What is expected: Take the material below and reproduce, word for word, only the lines from the line with "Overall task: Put" through the line with "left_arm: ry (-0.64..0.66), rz".
********
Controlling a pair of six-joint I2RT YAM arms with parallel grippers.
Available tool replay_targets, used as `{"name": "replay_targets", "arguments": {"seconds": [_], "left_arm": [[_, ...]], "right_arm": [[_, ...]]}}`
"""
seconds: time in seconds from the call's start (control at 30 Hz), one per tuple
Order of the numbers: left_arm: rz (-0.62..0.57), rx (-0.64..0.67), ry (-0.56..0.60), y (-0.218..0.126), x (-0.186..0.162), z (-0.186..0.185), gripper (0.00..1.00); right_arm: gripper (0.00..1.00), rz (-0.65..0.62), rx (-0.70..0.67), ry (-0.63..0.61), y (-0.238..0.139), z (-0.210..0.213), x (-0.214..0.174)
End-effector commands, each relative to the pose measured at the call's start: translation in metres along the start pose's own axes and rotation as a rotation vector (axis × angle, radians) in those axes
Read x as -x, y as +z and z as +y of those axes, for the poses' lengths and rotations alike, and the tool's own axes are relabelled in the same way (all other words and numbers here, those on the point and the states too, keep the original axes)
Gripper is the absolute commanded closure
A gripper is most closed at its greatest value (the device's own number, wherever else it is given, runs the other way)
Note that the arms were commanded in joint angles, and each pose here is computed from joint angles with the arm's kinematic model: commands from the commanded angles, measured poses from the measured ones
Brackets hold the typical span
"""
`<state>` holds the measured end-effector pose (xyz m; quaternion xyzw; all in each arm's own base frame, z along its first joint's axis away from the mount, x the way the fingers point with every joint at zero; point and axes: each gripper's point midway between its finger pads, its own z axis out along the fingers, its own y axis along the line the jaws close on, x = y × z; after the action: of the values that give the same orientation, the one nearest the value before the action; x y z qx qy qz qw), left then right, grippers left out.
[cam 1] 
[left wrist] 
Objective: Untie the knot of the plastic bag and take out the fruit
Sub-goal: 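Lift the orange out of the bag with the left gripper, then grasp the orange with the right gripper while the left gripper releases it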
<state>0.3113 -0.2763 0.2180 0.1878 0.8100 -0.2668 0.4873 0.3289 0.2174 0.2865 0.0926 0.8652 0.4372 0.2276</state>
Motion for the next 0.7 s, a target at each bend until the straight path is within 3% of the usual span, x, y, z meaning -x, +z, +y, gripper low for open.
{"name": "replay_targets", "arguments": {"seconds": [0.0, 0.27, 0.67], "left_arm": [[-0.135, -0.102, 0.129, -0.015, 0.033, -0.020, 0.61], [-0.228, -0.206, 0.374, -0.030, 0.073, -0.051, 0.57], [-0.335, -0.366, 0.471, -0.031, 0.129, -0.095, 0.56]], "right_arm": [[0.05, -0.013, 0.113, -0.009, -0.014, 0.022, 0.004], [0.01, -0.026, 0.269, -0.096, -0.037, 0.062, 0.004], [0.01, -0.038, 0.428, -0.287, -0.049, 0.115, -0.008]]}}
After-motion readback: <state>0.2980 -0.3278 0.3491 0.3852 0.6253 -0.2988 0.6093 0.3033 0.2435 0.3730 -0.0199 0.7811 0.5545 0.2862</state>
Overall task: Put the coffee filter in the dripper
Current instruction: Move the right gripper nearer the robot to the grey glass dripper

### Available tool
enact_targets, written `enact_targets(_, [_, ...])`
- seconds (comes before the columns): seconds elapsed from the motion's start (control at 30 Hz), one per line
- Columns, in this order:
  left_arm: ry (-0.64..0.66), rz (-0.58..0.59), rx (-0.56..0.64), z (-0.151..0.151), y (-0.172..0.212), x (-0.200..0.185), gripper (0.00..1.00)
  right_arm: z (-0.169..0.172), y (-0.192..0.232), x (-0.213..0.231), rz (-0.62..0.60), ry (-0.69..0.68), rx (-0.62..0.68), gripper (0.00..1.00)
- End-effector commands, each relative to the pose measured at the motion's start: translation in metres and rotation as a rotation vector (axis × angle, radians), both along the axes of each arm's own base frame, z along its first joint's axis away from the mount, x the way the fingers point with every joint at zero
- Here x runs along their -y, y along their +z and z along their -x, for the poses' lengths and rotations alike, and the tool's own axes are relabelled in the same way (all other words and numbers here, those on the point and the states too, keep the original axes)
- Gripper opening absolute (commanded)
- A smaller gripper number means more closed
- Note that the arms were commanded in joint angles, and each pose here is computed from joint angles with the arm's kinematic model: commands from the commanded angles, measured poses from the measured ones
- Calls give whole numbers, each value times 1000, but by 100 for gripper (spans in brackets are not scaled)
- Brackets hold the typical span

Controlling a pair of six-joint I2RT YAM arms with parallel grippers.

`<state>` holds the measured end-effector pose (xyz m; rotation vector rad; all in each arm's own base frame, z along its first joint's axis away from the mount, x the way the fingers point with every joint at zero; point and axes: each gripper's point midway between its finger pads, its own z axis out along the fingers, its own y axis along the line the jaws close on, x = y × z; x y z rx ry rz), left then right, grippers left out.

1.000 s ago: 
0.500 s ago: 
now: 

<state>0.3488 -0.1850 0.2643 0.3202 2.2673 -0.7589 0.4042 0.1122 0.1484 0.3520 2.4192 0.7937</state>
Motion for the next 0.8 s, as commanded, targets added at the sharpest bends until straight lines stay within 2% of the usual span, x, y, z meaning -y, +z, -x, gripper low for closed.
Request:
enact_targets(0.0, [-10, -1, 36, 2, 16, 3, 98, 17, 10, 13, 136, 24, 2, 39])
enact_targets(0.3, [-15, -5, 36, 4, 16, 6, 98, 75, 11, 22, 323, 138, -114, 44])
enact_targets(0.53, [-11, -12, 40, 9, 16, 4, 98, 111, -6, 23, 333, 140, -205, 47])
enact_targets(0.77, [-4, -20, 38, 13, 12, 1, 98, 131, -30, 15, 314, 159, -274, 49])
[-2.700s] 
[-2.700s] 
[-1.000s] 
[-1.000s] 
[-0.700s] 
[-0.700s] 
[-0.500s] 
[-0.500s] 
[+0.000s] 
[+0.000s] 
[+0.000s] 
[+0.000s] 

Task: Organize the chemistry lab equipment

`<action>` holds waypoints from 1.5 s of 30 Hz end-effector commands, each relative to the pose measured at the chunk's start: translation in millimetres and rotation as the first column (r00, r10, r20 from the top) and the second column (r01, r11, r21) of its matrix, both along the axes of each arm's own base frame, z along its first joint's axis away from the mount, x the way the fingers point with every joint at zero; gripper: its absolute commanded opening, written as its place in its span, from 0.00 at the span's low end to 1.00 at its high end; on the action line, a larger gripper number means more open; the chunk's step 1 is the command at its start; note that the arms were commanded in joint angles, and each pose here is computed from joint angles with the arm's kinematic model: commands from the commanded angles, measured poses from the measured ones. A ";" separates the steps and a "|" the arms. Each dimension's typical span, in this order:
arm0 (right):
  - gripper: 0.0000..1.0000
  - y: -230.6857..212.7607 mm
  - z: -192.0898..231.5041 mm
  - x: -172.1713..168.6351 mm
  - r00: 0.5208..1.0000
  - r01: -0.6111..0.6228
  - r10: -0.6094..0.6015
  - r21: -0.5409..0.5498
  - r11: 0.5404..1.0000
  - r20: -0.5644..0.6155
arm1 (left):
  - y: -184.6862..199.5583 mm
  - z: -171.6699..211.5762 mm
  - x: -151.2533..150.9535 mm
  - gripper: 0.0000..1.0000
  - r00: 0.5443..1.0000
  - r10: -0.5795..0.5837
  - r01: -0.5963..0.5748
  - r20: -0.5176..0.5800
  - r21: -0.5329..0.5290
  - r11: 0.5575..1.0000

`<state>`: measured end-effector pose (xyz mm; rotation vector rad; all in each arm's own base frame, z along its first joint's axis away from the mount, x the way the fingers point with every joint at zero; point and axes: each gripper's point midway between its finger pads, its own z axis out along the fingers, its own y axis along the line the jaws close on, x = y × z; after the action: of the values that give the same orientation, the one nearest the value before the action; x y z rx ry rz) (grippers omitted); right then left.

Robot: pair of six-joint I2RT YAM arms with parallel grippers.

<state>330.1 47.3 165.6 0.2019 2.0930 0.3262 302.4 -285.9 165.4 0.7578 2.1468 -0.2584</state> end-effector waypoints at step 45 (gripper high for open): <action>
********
Final answer:
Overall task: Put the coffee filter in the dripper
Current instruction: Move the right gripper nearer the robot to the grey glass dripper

### Available tool
enact_targets, written `enact_targets(_, [_, ...])`
- seconds (comes before the columns): seconds elapsed from the motion's start (control at 30 Hz), one per line
- Columns, in this order:
  left_arm: ry (-0.64..0.66), rz (-0.58..0.59), rx (-0.56..0.64), z (-0.151..0.151), y (-0.172..0.212), x (-0.200..0.185), gripper (0.00..1.00)

This output has been given in full.